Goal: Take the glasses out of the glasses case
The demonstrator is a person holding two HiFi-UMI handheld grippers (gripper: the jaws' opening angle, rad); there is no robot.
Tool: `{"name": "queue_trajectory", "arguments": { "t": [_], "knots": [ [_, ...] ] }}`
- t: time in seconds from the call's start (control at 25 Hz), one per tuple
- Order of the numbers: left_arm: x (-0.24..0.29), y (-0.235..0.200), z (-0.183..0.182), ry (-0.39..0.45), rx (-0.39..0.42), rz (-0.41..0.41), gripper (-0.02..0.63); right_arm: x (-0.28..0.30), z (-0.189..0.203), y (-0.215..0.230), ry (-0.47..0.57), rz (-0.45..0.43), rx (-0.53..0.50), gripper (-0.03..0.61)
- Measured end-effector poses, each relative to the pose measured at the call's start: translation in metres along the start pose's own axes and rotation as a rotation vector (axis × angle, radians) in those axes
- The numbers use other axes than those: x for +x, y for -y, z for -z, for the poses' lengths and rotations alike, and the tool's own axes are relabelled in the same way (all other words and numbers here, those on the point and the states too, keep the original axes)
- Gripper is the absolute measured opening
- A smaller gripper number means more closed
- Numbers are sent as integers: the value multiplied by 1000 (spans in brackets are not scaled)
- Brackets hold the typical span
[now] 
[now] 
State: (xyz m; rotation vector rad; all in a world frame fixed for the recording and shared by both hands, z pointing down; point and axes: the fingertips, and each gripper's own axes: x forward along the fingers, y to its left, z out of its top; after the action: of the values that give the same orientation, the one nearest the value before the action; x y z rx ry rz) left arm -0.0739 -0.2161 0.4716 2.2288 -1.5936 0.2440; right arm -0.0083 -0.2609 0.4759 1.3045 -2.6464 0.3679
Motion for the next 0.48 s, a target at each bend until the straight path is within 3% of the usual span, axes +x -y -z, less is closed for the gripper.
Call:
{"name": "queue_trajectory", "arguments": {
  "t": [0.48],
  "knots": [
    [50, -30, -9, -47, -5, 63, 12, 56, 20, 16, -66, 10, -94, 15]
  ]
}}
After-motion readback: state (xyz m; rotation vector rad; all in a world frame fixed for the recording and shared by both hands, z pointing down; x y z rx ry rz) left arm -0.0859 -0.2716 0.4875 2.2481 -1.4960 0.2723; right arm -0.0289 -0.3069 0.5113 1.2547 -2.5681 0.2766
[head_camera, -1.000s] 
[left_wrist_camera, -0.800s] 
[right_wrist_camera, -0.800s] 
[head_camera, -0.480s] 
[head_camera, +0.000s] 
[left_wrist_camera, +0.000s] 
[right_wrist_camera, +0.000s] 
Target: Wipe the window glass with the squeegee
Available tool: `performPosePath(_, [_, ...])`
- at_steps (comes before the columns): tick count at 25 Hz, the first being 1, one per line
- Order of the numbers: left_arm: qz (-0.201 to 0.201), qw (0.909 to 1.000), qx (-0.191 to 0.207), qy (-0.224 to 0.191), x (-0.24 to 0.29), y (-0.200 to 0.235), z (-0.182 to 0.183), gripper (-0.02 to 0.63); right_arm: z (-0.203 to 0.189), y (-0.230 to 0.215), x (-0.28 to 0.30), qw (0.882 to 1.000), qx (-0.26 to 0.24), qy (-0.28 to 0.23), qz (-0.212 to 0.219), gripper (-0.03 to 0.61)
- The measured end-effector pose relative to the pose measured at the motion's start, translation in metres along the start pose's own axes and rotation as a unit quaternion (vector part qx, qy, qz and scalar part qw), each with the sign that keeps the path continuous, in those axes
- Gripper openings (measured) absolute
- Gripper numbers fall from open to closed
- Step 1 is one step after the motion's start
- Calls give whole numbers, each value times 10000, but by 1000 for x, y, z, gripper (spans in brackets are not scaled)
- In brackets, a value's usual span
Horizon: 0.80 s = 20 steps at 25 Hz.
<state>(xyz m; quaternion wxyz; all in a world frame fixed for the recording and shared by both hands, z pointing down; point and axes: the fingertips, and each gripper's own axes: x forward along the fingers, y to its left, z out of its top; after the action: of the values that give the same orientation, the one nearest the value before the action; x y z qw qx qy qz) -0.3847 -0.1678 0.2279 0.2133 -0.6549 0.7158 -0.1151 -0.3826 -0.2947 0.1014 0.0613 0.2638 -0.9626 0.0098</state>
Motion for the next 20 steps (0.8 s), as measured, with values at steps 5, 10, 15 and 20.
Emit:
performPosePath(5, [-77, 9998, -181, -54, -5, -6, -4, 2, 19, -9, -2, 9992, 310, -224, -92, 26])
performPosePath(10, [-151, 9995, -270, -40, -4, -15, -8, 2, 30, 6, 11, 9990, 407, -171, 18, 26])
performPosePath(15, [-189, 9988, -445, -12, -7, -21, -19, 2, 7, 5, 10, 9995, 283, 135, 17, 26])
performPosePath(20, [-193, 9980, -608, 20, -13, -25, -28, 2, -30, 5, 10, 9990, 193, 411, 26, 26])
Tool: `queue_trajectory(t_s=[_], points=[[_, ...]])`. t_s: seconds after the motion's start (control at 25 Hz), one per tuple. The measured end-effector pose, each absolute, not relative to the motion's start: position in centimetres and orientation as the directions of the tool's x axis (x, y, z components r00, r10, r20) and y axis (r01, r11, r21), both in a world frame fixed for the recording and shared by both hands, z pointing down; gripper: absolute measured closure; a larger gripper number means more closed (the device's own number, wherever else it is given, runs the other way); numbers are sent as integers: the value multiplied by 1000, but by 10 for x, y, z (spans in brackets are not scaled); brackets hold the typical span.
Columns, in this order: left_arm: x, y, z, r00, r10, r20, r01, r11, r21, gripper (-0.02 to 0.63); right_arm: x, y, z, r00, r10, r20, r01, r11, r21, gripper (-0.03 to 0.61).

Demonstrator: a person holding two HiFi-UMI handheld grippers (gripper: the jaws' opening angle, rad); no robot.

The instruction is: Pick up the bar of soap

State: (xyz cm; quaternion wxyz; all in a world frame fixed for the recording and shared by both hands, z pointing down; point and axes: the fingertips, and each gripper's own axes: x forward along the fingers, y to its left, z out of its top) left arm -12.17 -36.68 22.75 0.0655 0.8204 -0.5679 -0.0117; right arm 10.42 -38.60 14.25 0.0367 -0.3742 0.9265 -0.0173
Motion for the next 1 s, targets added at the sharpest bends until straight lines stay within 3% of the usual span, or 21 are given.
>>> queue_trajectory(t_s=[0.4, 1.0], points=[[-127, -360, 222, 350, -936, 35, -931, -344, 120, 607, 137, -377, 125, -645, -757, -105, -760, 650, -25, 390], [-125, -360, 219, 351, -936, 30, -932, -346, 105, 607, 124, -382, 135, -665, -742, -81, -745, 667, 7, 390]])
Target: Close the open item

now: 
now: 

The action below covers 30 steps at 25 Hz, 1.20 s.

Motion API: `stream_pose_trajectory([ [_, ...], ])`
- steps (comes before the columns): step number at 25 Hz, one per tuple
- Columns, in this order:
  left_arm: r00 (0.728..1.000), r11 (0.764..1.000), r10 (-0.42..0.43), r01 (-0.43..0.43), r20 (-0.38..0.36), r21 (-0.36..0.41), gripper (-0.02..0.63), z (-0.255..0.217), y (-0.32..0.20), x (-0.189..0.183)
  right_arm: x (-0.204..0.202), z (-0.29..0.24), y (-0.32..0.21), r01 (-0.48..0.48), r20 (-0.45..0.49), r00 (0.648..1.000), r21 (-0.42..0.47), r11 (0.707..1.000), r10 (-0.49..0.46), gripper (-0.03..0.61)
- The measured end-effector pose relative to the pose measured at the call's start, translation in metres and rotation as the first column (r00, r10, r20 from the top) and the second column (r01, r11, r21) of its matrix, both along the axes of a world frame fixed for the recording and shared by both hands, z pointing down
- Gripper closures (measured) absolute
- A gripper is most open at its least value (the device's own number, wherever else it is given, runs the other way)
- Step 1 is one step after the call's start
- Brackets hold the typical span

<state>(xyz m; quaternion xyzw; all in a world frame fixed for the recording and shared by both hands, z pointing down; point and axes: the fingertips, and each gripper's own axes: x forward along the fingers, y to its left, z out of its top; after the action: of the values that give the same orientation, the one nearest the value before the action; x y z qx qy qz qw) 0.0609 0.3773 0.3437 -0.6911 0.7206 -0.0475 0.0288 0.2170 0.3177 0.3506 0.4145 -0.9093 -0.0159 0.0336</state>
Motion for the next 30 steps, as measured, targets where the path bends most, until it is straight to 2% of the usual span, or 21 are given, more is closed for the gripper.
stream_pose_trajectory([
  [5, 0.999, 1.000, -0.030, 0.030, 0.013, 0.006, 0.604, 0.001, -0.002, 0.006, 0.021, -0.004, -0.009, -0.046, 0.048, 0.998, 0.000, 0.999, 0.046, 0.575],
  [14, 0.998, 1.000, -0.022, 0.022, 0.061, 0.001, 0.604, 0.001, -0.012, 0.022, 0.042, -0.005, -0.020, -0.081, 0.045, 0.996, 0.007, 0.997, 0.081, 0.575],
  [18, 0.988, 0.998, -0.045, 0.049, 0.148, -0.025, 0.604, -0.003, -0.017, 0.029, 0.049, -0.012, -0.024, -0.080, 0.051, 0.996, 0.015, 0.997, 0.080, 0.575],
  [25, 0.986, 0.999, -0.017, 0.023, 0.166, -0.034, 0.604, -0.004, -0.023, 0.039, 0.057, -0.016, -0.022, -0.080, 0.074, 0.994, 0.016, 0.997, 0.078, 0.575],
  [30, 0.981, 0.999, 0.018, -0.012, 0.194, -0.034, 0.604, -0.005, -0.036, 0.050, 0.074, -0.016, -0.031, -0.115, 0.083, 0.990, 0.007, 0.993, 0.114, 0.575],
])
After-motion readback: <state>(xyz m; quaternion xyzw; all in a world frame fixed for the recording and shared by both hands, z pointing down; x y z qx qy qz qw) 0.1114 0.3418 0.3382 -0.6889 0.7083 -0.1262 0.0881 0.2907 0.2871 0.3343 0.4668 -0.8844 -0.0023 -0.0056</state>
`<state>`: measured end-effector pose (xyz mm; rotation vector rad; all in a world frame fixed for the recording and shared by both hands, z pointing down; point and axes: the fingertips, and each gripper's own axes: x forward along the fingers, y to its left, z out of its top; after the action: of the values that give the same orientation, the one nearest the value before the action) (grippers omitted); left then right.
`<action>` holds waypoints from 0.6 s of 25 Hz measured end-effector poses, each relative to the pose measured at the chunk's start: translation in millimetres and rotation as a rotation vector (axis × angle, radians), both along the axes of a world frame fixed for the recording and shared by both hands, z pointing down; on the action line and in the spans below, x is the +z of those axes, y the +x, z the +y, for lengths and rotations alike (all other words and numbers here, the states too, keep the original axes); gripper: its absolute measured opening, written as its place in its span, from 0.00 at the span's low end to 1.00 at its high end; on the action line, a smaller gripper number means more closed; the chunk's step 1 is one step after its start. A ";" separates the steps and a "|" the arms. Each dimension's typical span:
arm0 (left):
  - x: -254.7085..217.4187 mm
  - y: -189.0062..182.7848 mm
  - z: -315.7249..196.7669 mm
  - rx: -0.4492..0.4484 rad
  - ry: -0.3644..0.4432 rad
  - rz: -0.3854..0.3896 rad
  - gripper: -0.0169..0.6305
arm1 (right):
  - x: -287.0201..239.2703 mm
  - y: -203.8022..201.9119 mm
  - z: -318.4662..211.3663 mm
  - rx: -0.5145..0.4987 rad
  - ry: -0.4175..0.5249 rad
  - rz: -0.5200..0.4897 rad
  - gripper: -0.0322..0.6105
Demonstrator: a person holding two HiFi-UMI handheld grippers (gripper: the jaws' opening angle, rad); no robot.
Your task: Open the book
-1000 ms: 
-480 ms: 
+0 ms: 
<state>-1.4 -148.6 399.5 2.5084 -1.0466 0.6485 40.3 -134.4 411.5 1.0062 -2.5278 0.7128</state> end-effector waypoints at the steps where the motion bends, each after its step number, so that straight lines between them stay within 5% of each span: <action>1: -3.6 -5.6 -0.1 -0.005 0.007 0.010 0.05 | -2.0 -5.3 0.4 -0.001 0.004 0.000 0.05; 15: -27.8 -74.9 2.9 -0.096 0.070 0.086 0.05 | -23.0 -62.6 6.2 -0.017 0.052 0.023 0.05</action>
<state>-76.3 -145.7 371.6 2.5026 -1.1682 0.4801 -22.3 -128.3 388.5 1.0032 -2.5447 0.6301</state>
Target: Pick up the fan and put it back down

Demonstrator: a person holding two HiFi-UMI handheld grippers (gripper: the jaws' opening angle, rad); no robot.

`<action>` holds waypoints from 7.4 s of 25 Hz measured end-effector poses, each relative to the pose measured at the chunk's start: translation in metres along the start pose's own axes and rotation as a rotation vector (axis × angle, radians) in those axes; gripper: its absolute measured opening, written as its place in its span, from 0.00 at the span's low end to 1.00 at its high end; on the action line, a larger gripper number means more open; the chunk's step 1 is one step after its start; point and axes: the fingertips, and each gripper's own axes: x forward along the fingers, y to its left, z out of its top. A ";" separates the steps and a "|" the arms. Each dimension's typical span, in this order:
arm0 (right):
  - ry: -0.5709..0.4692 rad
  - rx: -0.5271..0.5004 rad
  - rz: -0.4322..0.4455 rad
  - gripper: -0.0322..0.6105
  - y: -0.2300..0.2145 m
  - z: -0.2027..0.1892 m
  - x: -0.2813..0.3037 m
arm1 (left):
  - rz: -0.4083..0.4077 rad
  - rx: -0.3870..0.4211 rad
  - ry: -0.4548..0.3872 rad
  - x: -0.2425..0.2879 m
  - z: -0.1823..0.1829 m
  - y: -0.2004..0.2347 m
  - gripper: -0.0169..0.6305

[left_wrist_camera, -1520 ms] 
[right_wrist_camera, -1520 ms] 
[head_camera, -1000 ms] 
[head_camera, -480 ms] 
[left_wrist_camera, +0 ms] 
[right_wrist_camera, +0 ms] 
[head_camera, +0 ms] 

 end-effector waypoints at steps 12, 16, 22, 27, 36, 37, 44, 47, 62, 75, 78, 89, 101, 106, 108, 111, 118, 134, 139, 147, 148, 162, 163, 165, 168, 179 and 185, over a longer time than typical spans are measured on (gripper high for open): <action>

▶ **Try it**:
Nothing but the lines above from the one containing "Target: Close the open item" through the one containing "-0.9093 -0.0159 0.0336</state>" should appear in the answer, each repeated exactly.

▶ **Answer to this exercise**:
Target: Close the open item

now: 
now: 

The action below covers 30 steps at 25 Hz, 1.20 s.

Motion API: `stream_pose_trajectory([ [_, ...], ])`
- steps (comes before the columns): step number at 25 Hz, one per tuple
- Columns, in this order:
  left_arm: r00 (0.728..1.000), r11 (0.764..1.000), r10 (-0.42..0.43), r01 (-0.43..0.43), r20 (-0.38..0.36), r21 (-0.36..0.41), gripper (-0.02..0.63), z (-0.255..0.217), y (-0.32..0.20), x (-0.189..0.183)
  right_arm: x (-0.204..0.202), z (-0.29..0.24), y (-0.32..0.21), r01 (-0.48..0.48), r20 (-0.45..0.49), r00 (0.648..1.000), r21 (-0.42..0.47), r11 (0.707..1.000), r10 (-0.49..0.46), gripper (-0.03..0.61)
- The measured end-effector pose relative to the pose measured at the call's start, translation in metres and rotation as the first column (r00, r10, r20 from the top) and the second column (r01, r11, r21) of its matrix, both along the axes of a world frame fixed for the recording and shared by both hands, z pointing down
- Gripper closures (measured) absolute
- A gripper is most open at its least value (the device's own number, wherever else it is given, runs the other way)
- Step 1 is one step after the call's start
- Brackets hold the typical span

<state>(xyz m; quaternion xyzw; all in a world frame fixed for the recording and shared by both hands, z pointing down; point and axes: the fingertips, and each gripper's own axes: x forward along the fingers, y to its left, z out of its top; after the action: of the values that give the same orientation, the one nearest the value before the action; x y z qx qy qz qw) 0.0609 0.3773 0.3437 -0.6911 0.7206 -0.0475 0.0288 0.2170 0.3177 0.3506 0.4145 -0.9093 -0.0159 0.0336</state>

No further answer is needed.